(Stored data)
——

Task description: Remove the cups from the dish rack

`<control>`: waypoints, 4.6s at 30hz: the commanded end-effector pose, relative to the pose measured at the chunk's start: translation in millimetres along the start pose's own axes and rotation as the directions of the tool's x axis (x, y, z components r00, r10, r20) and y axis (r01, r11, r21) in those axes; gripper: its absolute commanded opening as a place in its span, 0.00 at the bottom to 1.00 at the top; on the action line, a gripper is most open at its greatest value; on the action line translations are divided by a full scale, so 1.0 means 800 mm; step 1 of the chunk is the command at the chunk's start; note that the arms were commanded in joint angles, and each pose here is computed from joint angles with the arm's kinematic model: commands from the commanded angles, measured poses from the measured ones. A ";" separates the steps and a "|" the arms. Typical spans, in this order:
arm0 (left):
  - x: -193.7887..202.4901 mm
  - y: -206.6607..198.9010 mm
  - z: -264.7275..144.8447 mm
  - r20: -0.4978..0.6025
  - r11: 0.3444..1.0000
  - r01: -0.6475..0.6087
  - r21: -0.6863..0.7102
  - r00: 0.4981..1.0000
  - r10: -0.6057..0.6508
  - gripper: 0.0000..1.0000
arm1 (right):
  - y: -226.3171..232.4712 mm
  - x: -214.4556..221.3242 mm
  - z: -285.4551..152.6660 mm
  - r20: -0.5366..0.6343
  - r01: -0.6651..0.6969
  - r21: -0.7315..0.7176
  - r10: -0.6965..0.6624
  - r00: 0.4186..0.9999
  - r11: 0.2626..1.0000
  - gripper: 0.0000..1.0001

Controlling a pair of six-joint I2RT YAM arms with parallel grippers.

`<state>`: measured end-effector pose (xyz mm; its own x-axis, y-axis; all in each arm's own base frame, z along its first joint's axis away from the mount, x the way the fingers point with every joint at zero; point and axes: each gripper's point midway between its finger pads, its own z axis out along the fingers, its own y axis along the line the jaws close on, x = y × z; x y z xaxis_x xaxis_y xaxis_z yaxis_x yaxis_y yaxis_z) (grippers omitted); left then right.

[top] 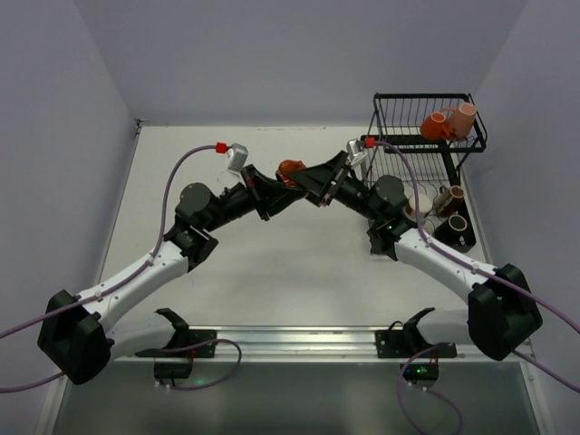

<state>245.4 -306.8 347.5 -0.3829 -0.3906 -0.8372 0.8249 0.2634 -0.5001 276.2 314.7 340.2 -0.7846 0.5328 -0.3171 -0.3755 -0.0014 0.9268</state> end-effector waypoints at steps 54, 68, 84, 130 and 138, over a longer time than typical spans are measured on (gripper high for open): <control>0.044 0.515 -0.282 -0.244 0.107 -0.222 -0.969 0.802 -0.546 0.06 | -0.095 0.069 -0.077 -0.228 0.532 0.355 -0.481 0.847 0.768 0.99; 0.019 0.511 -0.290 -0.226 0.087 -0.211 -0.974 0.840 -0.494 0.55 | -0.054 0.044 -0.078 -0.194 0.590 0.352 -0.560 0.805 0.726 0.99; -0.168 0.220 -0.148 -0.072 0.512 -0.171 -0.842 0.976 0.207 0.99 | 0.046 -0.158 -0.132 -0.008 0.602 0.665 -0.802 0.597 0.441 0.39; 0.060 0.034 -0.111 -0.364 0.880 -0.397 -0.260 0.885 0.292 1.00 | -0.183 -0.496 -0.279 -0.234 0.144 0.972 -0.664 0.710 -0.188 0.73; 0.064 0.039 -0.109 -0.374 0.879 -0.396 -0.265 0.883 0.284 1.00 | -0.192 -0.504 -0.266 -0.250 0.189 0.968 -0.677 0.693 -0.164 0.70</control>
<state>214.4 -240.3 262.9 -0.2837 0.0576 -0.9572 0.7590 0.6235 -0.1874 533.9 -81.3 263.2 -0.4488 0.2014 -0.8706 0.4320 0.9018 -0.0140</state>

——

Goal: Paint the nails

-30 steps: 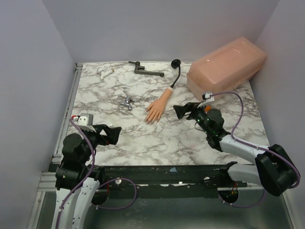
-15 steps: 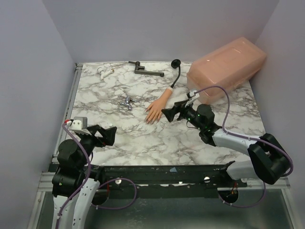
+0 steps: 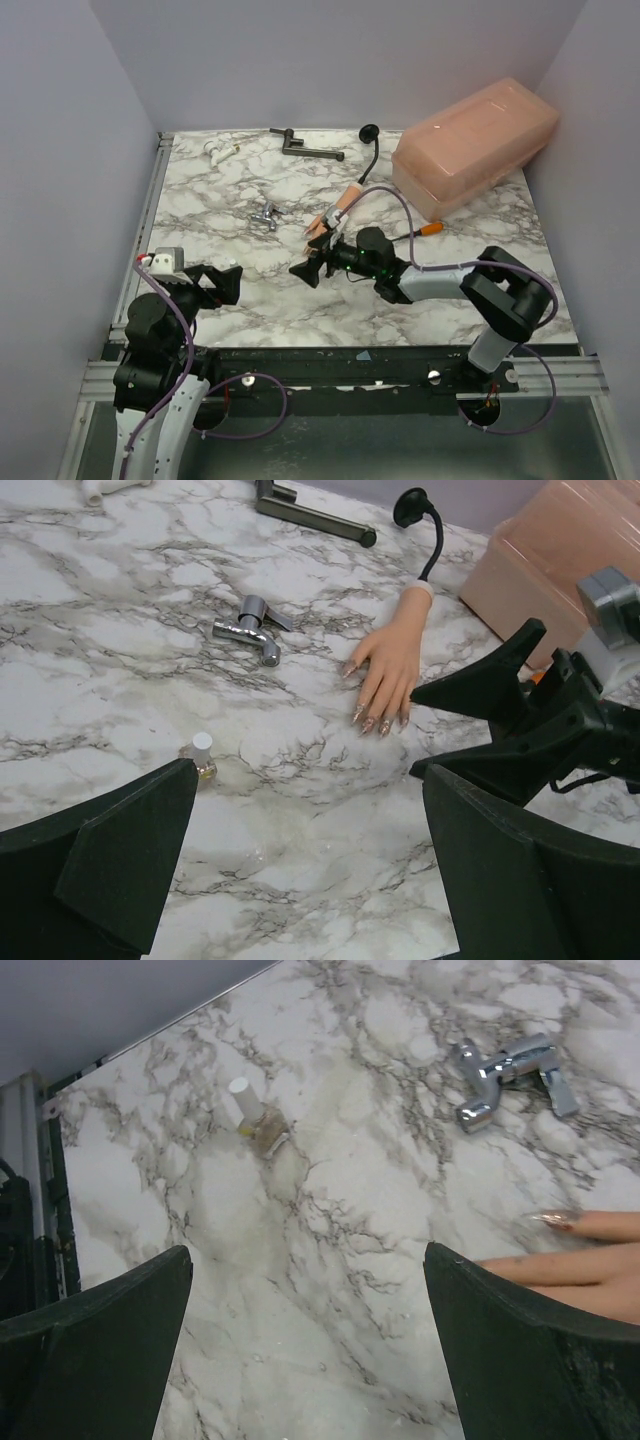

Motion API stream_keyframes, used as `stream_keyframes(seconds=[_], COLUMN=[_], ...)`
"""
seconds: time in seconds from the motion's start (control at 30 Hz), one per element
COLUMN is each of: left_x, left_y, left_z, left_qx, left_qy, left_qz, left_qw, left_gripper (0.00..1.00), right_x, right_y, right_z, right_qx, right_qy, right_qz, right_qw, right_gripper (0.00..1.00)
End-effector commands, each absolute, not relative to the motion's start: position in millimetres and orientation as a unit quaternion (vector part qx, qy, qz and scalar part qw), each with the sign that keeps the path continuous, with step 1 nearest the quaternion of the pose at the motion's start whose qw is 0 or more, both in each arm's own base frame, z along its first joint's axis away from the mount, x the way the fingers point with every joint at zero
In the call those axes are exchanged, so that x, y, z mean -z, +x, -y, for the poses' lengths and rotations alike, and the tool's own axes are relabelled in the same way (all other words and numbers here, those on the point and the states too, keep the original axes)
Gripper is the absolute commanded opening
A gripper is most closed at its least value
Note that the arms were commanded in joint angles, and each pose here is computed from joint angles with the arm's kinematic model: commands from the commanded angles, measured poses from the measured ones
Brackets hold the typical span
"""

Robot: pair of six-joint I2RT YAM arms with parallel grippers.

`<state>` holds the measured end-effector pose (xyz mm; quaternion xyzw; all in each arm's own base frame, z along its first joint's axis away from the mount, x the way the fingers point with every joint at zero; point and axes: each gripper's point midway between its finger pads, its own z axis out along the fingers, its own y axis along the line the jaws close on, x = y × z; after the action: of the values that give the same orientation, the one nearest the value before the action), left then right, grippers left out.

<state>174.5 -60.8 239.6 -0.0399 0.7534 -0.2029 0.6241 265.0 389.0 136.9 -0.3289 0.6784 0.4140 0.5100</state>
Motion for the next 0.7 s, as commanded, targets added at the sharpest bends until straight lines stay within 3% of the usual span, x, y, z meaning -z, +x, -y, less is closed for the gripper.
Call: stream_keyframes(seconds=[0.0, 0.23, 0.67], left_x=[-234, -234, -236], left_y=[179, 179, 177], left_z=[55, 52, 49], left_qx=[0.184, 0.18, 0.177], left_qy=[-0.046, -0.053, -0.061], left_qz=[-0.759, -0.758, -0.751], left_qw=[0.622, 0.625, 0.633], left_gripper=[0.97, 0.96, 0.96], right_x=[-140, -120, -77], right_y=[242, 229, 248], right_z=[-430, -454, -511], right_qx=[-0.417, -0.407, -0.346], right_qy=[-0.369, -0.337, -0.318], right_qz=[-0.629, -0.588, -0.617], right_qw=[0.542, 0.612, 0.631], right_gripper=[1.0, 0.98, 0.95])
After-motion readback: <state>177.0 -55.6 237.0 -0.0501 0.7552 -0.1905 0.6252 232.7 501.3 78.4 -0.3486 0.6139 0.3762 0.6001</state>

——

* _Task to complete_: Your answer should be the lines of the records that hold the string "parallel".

* _Task output_:
Controlling a pair of six-joint I2RT YAM arms with parallel grippers.
Robot: pair of six-joint I2RT YAM arms with parallel grippers.

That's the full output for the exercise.